第31話

「愛」の対義語はー第8話ー
100
2026/04/18 02:08 更新
ーデイパラキート事務所ー
阿部ノアへの事情聴取を終えた彩葉、凛、愛は、デイパラキート事務所にて一服していた。凛は彩葉に許可を得て紅茶(ストロベリー茶なので、おそらく美蕾のため)を淹れ、愛はさっきついていけなかった事情聴取の内容を紙に整理していた。
鈴希彩葉
んー?愛、それ見せてー?
桜田愛
桜田愛
これか?うちがうちなりにまとめたもんなんやけど、、、
ノート
・阿部ノアは記憶なし(記憶障害&混乱による)
・記憶ないのは事件前数ヶ月から
・再発症の心当たりなし
・弟さんは仲良い
〈弟の変わった行動〉
・最近よく料理代行
・後はあまり覚えてない
桜田愛
桜田愛
ほんまに、聞くことこんくらいでよかったん?
桜田愛
桜田愛
しかも、次いつ話聞けるかわからへんのに、弟さんのことしか聞かんくて。
鈴希彩葉
だいじょぶだよ。
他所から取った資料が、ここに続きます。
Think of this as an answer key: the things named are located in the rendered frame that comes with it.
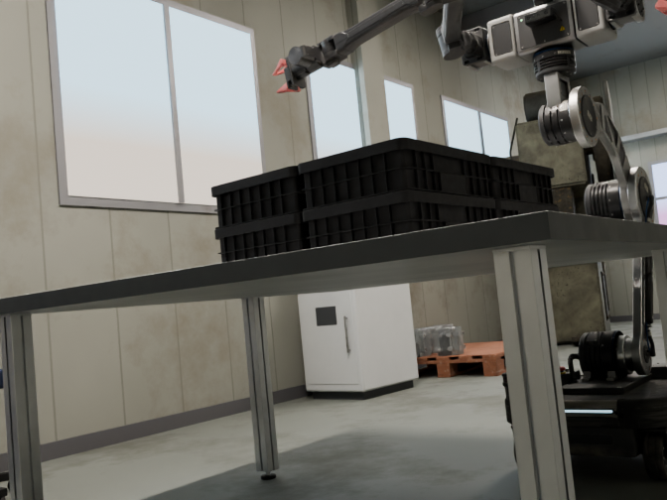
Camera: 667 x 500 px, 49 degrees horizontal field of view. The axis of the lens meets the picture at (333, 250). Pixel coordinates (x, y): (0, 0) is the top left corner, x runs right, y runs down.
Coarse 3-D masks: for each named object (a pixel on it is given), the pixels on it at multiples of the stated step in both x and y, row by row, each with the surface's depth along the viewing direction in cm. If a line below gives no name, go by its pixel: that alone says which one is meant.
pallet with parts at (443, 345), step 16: (416, 336) 551; (432, 336) 571; (448, 336) 533; (416, 352) 547; (432, 352) 568; (448, 352) 534; (464, 352) 549; (480, 352) 534; (496, 352) 521; (432, 368) 583; (448, 368) 528; (464, 368) 558; (496, 368) 508
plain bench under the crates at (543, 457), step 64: (320, 256) 122; (384, 256) 114; (448, 256) 116; (512, 256) 108; (576, 256) 173; (640, 256) 231; (0, 320) 195; (256, 320) 265; (512, 320) 107; (256, 384) 264; (512, 384) 107; (256, 448) 264
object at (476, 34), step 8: (472, 32) 253; (480, 32) 251; (472, 40) 246; (480, 40) 250; (472, 48) 248; (480, 48) 250; (464, 56) 252; (472, 56) 252; (480, 56) 251; (464, 64) 255
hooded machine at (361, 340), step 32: (384, 288) 474; (320, 320) 470; (352, 320) 452; (384, 320) 470; (320, 352) 470; (352, 352) 452; (384, 352) 466; (320, 384) 471; (352, 384) 453; (384, 384) 462
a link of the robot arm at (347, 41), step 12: (396, 0) 213; (408, 0) 210; (420, 0) 210; (432, 0) 207; (384, 12) 216; (396, 12) 213; (408, 12) 213; (420, 12) 209; (432, 12) 210; (360, 24) 221; (372, 24) 218; (384, 24) 217; (336, 36) 227; (348, 36) 224; (360, 36) 222; (372, 36) 223; (324, 48) 230; (336, 48) 227; (348, 48) 226
それより、そろそろ美蕾達帰ってこないかな〜
桜木凛
桜木凛
やはり、かなり遅くないですか?何かあったのでは…
凛が不安そうに玄関の方を見つめ、さらに端末に連絡が入ってないか確認し始める。
鈴希彩葉
ううん、多分私が頼んだお使いが時間かかってるのかもね〜
桜木凛
桜木凛
お使い?私は知りませんが?
鈴希彩葉
うん、一個けーさつに調べて欲しいことがあったからさ。
鈴希彩葉
頼んでおいた。
桜田愛
桜田愛
美蕾、、、警察に何か頼むとか、できとるんやろか、、、
桜木凛
桜木凛
それより、なぜご自分で聞かないのですか?
鈴希彩葉
私けーさつきらーい。
彩葉は子供っぽくヘソを曲げた。凛愛は、だから「警察」ではなくて「けーさつ」と雑に彼女が言うのだと納得した
そうこう話してると、
ガチャリ
西村赤希
た、ただいま帰りました、、、
疲れた声が事務所に響く。
桜木凛
桜木凛
美蕾!お疲れ様です。紅茶、飲みますか?
美蕾がコクリと頷いたのを確認したのち、凛は赤希を見る
桜木凛
桜木凛
赤希さんも、お疲れのようで。
鈴希彩葉
おかえりー!お使いどうだった?
西村赤希
彩葉の言った通りだったわ。
西村赤希
阿部ルカのクローゼットから、大麻が出たわ。少量だけどね。
桜田愛
桜田愛
!ほんま?!
西村赤希
ええ、美蕾さんが話してくれたら、あっさり調べてくれたわ。
赤希が初めて他人に挨拶が言えた我が子を見る親のような目で美蕾を見ると、凛と愛の顔が華やぐ。
桜木凛
桜木凛
!美蕾!人前で話せたのですね!
凛は美蕾に駆け寄り抱きつこうとして、躊躇って止まったのち、ぎごちなく、遠慮するように彼女に抱きついた。
桜田愛
桜田愛
美蕾、偉いなぁ!
愛も美蕾の頭を遠慮なく、でも優しく、撫で始めた。
桜田愛
桜田愛
って言うのもあるんやけど、、、大麻?なんで?
鈴希彩葉
それより、蒼に会いたーい!
鈴希彩葉
蒼いなきゃ無理!と言うわけで赤希蒼探してきて〜
西村赤希
はぁ?!アレに関しては彩葉のやりすぎよ!貴方も探しなさい!
西村赤希
第一ね、蒼にアレだけの仕打ちして一言も謝らないのがおかしいのよ!
鈴希彩葉
彩葉は口を尖らせる。拗ねた子どもそのものだ。
空気が凍っていた、そんな時だった。
東蒼
…帰って早々、この騒ぎは何だ。
その場の全員が玄関の方を見る。そこには、確かに東蒼が帰ってきていた。